You are viewing a plain text version of this content. The canonical link for it is here.
Posted to users@opennlp.apache.org by Nicolas Hernandez <ni...@gmail.com> on 2011/10/12 14:36:48 UTC
Name Finder and chunker training format
Hi Everyone,
Looking at the the Name Finder and the chunker tool, I wonder why they
do not use the same training format?
For exemple, this
Mr. <START:person> Pierre Vinken <END> is chairman
may also be represented like this
Mr. NNP O
Pierre NNP B-person
Vinken NNP I-person
is VBZ O
chairman NN O
I have noted that the Name Finder API offers the possibility to custom
the feature generation to consider for the training, but both the Name
Finder and the chunker use the same implementation of the learning
algorithm don't they ?
/Nicolas
Re: Name Finder and chunker training format
Posted by Nicolas Hernandez <ni...@gmail.com>.
Ok thanks
On Wed, Oct 12, 2011 at 2:46 PM, Jörn Kottmann <ko...@gmail.com> wrote:
> On 10/12/11 2:36 PM, Nicolas Hernandez wrote:
>>
>> Looking at the the Name Finder and the chunker tool, I wonder why they
>> do not use the same training format?
>>
>> For exemple, this
>>
>> Mr.<START:person> Pierre Vinken<END> is chairman
>>
>> may also be represented like this
>>
>> Mr. NNP O
>> Pierre NNP B-person
>> Vinken NNP I-person
>> is VBZ O
>> chairman NN O
>>
>> I have noted that the Name Finder API offers the possibility to custom
>> the feature generation to consider for the training, but both the Name
>> Finder and the chunker use the same implementation of the learning
>> algorithm don't they ?
>
> That has historical reasons, the name finder development was inspired by
> the MUC shared tasks, and the chunker development was inspired by the CONLL
> 2000
> shared task.
>
> The implementations are actually different, and the biggest difference is
> the way features
> are generated. The chunker can use pos tags, and the name finder cannot.
>
> We have plans to use the feature generation framework which was created for
> the name finder
> also in the POS tagger and chunker.
>
> Anyway the reasons why we have different components for sequence tagging is
> that it makes it easier to integrate them if there is one component per
> task.
>
> Everything in OpenNLP uses maxent or perceptron, yes.
>
> Jörn
>
Re: Name Finder and chunker training format
Posted by Jörn Kottmann <ko...@gmail.com>.
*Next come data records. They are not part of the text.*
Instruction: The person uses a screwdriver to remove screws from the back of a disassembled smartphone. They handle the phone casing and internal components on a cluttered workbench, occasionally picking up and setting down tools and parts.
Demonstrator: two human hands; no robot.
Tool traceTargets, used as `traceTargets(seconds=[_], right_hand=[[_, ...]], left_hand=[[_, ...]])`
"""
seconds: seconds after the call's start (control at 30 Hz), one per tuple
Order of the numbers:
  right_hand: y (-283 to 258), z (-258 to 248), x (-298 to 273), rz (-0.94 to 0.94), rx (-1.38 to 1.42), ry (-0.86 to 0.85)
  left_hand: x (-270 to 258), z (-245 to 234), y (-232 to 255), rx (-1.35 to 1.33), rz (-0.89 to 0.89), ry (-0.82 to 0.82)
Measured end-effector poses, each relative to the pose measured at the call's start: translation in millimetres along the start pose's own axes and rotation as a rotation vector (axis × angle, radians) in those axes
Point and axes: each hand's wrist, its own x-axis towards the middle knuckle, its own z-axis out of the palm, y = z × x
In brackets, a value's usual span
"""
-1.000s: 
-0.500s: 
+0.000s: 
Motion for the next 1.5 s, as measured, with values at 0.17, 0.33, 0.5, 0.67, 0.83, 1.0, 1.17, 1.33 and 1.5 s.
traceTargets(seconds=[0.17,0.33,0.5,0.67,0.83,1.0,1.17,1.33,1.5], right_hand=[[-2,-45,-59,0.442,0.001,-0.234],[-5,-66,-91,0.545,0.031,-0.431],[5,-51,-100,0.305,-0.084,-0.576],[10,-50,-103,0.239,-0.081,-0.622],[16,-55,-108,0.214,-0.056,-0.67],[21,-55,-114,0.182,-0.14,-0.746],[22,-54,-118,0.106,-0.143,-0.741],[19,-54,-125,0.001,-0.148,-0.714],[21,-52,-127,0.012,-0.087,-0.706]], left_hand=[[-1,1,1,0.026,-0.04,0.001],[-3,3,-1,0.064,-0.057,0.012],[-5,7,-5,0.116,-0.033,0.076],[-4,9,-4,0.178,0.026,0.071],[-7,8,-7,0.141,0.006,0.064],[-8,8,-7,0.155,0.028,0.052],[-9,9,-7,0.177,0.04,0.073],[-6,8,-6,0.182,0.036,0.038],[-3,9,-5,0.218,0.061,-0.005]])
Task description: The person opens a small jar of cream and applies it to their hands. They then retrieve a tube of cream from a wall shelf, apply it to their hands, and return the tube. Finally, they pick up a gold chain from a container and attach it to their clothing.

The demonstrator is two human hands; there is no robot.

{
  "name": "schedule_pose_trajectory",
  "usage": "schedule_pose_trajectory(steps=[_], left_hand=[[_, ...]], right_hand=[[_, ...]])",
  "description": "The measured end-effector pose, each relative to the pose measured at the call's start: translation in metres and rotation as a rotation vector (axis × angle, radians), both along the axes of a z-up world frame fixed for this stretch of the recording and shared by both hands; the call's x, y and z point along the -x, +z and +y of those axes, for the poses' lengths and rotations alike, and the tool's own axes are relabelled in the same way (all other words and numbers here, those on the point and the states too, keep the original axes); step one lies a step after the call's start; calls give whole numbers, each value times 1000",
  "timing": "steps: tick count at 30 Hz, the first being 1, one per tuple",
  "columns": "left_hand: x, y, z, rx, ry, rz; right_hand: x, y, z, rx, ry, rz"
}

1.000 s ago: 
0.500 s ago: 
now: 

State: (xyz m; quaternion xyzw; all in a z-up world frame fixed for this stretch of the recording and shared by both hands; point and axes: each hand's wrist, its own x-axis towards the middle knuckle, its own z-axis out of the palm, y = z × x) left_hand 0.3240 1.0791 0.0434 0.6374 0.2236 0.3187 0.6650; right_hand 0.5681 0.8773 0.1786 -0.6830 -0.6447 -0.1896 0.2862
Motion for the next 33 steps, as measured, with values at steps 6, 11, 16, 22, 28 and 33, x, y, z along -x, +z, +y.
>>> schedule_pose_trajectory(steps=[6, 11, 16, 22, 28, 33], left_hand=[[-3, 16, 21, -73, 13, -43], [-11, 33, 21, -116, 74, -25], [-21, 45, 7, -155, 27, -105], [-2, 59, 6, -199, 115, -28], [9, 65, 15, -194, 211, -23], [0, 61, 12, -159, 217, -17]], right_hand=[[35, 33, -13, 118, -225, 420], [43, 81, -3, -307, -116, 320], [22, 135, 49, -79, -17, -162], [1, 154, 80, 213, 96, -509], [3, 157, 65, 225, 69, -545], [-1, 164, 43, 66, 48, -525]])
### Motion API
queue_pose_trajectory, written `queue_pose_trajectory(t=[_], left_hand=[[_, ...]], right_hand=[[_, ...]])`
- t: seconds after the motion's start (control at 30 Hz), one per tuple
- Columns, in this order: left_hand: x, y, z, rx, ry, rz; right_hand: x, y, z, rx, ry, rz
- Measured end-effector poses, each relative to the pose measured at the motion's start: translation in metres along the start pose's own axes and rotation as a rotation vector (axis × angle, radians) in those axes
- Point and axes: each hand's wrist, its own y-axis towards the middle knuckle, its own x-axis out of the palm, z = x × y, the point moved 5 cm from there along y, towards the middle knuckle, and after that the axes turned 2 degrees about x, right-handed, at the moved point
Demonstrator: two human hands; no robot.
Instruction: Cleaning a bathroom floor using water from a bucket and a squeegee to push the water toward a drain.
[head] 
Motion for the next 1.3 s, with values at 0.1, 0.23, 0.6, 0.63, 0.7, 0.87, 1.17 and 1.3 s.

On 10/12/11 2:36 PM, Nicolas Hernandez wrote:
> Looking at the the Name Finder and the chunker tool, I wonder why they
> do not use the same training format?
>
> For exemple, this
>
> Mr.<START:person> Pierre Vinken<END> is chairman
>
> may also be represented like this
>
> Mr. NNP O
> Pierre NNP B-person
> Vinken NNP I-person
> is VBZ O
> chairman NN O
>
> I have noted that the Name Finder API offers the possibility to custom
> the feature generation to consider for the training, but both the Name
> Finder and the chunker use the same implementation of the learning
> algorithm don't they ?
That has historical reasons, the name finder development was inspired by
the MUC shared tasks, and the chunker development was inspired by the
CONLL 2000
shared task.
The implementations are actually different, and the biggest difference
is the way features
are generated. The chunker can use pos tags, and the name finder cannot.
We have plans to use the feature generation framework which was created
for the name finder
also in the POS tagger and chunker.
Anyway the reasons why we have different components for sequence tagging is
that it makes it easier to integrate them if there is one component per
task.
Everything in OpenNLP uses maxent or perceptron, yes.
Jörn